One of the horticultural industry insider newsletters I get reported on the latest "Consumer Buzz Live" event at a nursery industry conference. Retailers packed the room to hear what a panel of "typical" consumers had to say about their business. Apparently they were fascinated:
Overall, we got some great feedback from the audience. As a matter of fact, despite the late hour, many of them didn’t want to leave. Some stopped the panelists on their way out to ask them more questions; we practically had to force the retailers back on the buses.
if only owners of garden centers could get to talk to their customers more than once a year! What insight they could gain!
But wait — who are all those people milling about in your shop? Or, for that matter, who are all those people milling about at the Home Depot garden center? What do they have to say?
I shop at three independent garden centers in my hometown. At one of them, the entire staff stays behind the cash register and nobody ever says anything to me. (Mind you, I’m the local garden columnist. Can you think of a better time to pitch a story to me than when I’m in your store, browsing around, probably procrastinating because my column is due?)
And at the other two garden centers, the one and only thing anyone ever says to me is: "Finding everything okay?"
Now, seriously. It’s a small town. I’m a regular customer. I’m a known plant junkie. I’m here looking for something to spend my money on. It’s not that I’m having trouble locating the penstemons–I’ve been in your store a million times and I know every inch of it. I’m wandering around looking for something to inspire me.
What if somebody came up to me and said, "Hey, how’s your garden?" I might roll my eyes and say that it looks like shit and that I hate this dead zone in August when nothing blooms. Now we’re having a conversation!
Or what about, "Ooooh, you found our heucheras. Did you see we’ve got the 4 inch pots, too?"
Or, "I love that salvia. I’ve got three of them in my garden, and the hummingbirds are all over them this time of year. Did you know there’s a taller variety, too?"
Or, when I’m lucky enough to run into somebody who remembers me from last time I was in, "Hey, Amy! Come see our new shipment of dahlias. It’s this new variety that doesn’t get powdery mildew."

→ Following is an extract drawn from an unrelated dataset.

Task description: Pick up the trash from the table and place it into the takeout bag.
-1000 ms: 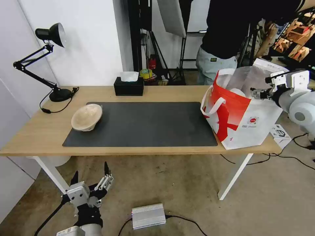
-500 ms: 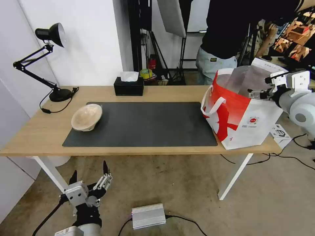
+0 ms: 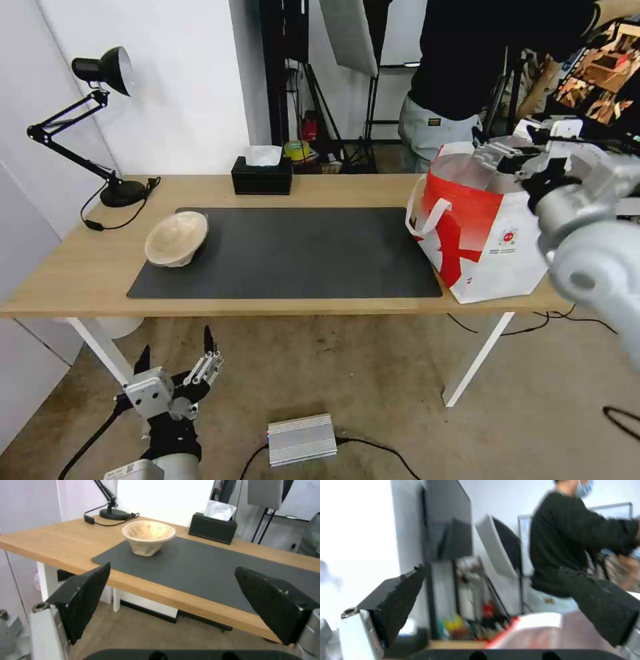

Or–if you’re really looking for your customer’s opinions–"Hey, you’re in here a lot. What you think of these new stepping stones we just got in? Do you think we should carry another brand of organic fertilizer, or do you like the ones we have? Have you bought this insecticidal soap before, or is this your first time to try it? How did it work for you?"
So: Conversations at garden centers. Are you for them or against them?